> [The task]:
Output every record again so that it matches the original word for word.

> [Exercise inputs]:

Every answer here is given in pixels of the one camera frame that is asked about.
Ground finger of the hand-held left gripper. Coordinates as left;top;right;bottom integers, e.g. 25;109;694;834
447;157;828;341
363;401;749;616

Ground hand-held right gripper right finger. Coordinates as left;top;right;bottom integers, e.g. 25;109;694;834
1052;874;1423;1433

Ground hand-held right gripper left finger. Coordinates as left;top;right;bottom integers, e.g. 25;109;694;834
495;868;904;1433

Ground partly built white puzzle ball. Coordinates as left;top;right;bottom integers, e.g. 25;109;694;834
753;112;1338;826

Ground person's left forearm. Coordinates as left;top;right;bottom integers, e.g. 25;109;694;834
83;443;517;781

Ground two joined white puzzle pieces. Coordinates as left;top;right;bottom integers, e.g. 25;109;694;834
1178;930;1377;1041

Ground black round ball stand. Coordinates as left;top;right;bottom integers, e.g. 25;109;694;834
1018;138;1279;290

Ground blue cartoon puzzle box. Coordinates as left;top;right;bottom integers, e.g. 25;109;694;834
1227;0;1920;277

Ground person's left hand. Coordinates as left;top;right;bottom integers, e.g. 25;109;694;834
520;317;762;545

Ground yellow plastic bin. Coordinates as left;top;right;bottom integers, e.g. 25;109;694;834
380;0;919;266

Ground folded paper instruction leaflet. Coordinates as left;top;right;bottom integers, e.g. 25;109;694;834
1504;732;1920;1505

> [Output]:
Every answer here is given in pixels of the one camera frame that is asked about.
Ground finger of the hand-held left gripper. Coordinates as left;top;right;bottom integers, e.g. 25;109;694;834
447;157;828;341
363;401;749;616

Ground hand-held right gripper right finger. Coordinates as left;top;right;bottom integers, e.g. 25;109;694;834
1052;874;1423;1433

Ground hand-held right gripper left finger. Coordinates as left;top;right;bottom integers, e.g. 25;109;694;834
495;868;904;1433

Ground partly built white puzzle ball. Coordinates as left;top;right;bottom integers, e.g. 25;109;694;834
753;112;1338;826

Ground person's left forearm. Coordinates as left;top;right;bottom integers, e.g. 25;109;694;834
83;443;517;781

Ground two joined white puzzle pieces. Coordinates as left;top;right;bottom integers, e.g. 25;109;694;834
1178;930;1377;1041

Ground black round ball stand. Coordinates as left;top;right;bottom integers, e.g. 25;109;694;834
1018;138;1279;290

Ground blue cartoon puzzle box. Coordinates as left;top;right;bottom integers, e.g. 25;109;694;834
1227;0;1920;277

Ground person's left hand. Coordinates as left;top;right;bottom integers, e.g. 25;109;694;834
520;317;762;545

Ground yellow plastic bin. Coordinates as left;top;right;bottom integers, e.g. 25;109;694;834
380;0;919;266

Ground folded paper instruction leaflet. Coordinates as left;top;right;bottom integers, e.g. 25;109;694;834
1504;732;1920;1505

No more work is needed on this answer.